Le Parlement de Bretagne à Rennes

The Parliament of Brittany

Breton emblem and royal palace

Major architectural work of the seventeenth century, the Parliament of Brittany is now one of the few places in France where justice and tourism coexist with guided visits

Symbol of Brittany

The Parliament of Brittany is the most important heritage building in the city, one of the strongest symbols of Breton history, the seat of the regional appeal court and the Rennes site that attracts large numbers of tourists every year.

Visite du Parlement de Bretagne
© Destination Rennes / Julien Mignot

In 1532, the Duchy of Brittany was attached to the kingdom of France. The famous weddings of the Duchesses of Brittany to the kings of France, Anne with Charles VIII and Louis XII and daughter Claude with François I resulted in the treaty of union. There also followed the decision to create a Brittany Parliament in 1554.

The construction of the Palace began in 1615 and ended in 1655 according to plans by the architect Salomon de Brosse who also built the Luxembourg Palace in Paris. A century later, the king’s architect Jacques Gabriel imagined a royal place enveloping the statue of the ruling Sun King before the palace. While it lost its political prerogatives to the French Revolution, the Parliament of Brittany has been the seat of the appeal court since 1804.

1994, A devastating fire

Incendie du parlement de Bretagne
© D. Levasseur./ Archives de Rennes, 2193 W.

In February 1994, the price of fish fell drastically. Fishermen decide to show their anger in Rennes during the visit of Prime Minister of the time, Edouard Balladur. The demonstration degenerated and clashes between fishermen and police erupt in the Place du Parliament where flares normally used on boats were launched. Some reached the roof. On the night of February 4 to 5 a fire started. The roof was destroyed, the structure collapsed and the attorney general’s office, library and thousands of records were destroyed. Rennes, the Bretons and the French were all shocked.

Rebirth from the ashes

Parlement de Bretagne à Rennes

The trauma was palpable however, the will to continue justice here was strong. After 5 years of work, the Parliament of Brittany reopened, restored by some remarkable work. The public then demonstrated genuine enthusiasm for the building and its decorations. In 1999, the Parliament of Brittany held court sessions once again but also allowed visits by the general public, after the signature of an agreement between the Office of Tourism and the Ministry of Justice.

Jewel of the seventeenth century

Tapisserie du Parlement de Bretagne
© Destination Rennes / Julien Mignot

Spared from the flames thanks to a layer of refractory bricks placed under the roof, the Great Chamber and its coffered ceiling is a veritable gem. The painted canvases adorning the coffered ceiling are by Noel Coypel, mid seventeenth century, the room was designed by Charles Errard, painter for Louis XIV. Renowned artist of the time, he participated in designing early Versailles.
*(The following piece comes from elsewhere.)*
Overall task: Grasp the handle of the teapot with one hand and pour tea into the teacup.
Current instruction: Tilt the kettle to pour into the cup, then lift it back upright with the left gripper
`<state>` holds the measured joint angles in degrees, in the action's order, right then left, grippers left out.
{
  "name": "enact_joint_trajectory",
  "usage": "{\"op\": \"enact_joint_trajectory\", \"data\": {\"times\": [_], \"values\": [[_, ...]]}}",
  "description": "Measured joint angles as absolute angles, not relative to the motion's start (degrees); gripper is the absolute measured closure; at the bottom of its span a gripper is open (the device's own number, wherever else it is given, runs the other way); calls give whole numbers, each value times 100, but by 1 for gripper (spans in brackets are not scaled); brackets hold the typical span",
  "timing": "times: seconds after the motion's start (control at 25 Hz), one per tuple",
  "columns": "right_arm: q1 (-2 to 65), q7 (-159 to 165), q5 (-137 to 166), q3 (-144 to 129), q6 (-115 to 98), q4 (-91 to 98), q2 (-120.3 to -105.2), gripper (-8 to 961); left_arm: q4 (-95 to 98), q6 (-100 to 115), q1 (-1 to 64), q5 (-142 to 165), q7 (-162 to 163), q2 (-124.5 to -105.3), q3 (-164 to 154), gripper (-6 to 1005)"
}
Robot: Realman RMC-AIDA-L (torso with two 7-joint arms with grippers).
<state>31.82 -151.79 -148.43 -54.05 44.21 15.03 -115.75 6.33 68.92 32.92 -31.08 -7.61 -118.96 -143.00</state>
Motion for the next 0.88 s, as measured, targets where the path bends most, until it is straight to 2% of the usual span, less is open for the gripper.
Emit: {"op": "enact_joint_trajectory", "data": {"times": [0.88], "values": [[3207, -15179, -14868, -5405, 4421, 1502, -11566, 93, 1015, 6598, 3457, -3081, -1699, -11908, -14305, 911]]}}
The Parliament of Brittany is one of very few buildings in France to have preserved a composition by Errard intact. It is therefore now considered a major work of the painter in Art History, as well as a unique example of the pictorial art of the seventeenth century. Visitors can also admire here a Gobelins tapestry representing the death of the constable Duguesclin, and a trace of the fire, intentionally preserved.

Xavier Beuzit, President of the Chamber

Xavier Beuzit first came here in 1970 as a law student. He returned as a judge in 1991. “The day after the fire a crowd stood silently. We collected any of our records that had remained intact and saved what we could. It was ridiculous. The loss of the building touched us deeply and we longed to know if we would return. Ten days later, the decision taken was affirmative, almost unanimously. When the building burned, it was only then that I realised how important it was for me; I had no idea that I was so attached. Since then, the Parliament has also become a cultural centre, both historical and architectural. We must not forget that we deal with important affairs at the court of Assizes. We must therefore continue to maintain the balance: it is primarily a place of justice.”
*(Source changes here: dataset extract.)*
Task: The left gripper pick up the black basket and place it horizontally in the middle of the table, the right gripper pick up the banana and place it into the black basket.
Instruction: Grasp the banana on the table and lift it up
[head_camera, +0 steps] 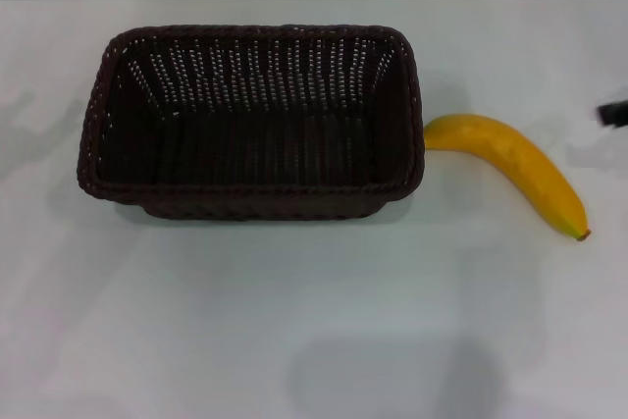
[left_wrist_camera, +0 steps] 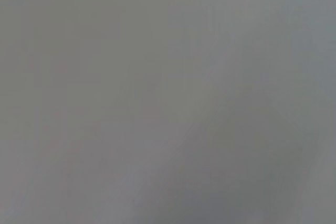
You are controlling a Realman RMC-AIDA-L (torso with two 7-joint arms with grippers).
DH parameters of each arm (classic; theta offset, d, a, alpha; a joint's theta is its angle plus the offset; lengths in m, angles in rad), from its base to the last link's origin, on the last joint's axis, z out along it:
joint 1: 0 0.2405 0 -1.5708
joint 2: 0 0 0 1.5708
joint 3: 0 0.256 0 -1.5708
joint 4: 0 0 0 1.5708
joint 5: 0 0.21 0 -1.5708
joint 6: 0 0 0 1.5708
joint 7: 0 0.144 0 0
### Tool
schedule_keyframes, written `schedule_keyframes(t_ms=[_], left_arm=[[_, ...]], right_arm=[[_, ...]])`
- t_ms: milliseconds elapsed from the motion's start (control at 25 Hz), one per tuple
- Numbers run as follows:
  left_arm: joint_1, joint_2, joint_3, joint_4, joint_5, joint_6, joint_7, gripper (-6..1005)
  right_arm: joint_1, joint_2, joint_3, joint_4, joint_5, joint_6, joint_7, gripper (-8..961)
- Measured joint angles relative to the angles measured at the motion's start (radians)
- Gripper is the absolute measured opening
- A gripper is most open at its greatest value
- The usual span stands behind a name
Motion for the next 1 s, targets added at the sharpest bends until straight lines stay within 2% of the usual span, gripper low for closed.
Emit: schedule_keyframes(t_ms=[240,480,680,1000], left_arm=[[-0.009,0.014,0.005,-0.029,0.006,-0.001,0.022,895],[-0.008,0.024,0.004,-0.04,0.007,-0.001,0.021,894],[-0.015,0.032,0.004,-0.044,0.007,0.0,0.02,894],[-0.017,0.032,0.006,-0.046,0.007,0.01,0.023,894]], right_arm=[[0.06,0.001,-0.105,0.072,-0.014,0.028,0.094,847],[0.099,0.002,-0.198,0.144,-0.028,-0.038,0.141,826],[0.129,0.003,-0.225,0.201,-0.031,-0.064,0.153,808],[0.159,0.002,-0.274,0.258,-0.052,-0.082,0.163,780]])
Régine Bouget, first Secretary to the president

“For me, it has been a great place to work since 1979. So on Friday, February 4, 1994, when the riots broke out, I was in the front row. It was war; people were throwing cobblestones, a bus was burning in the square and we were confined to the building . During the fire, I felt I was losing something that belonged to me, part of my home. Very quickly the staff got involved and organised, and when we were told that one day we would come back here, we were delighted! The works actually improved the comfort and functionality.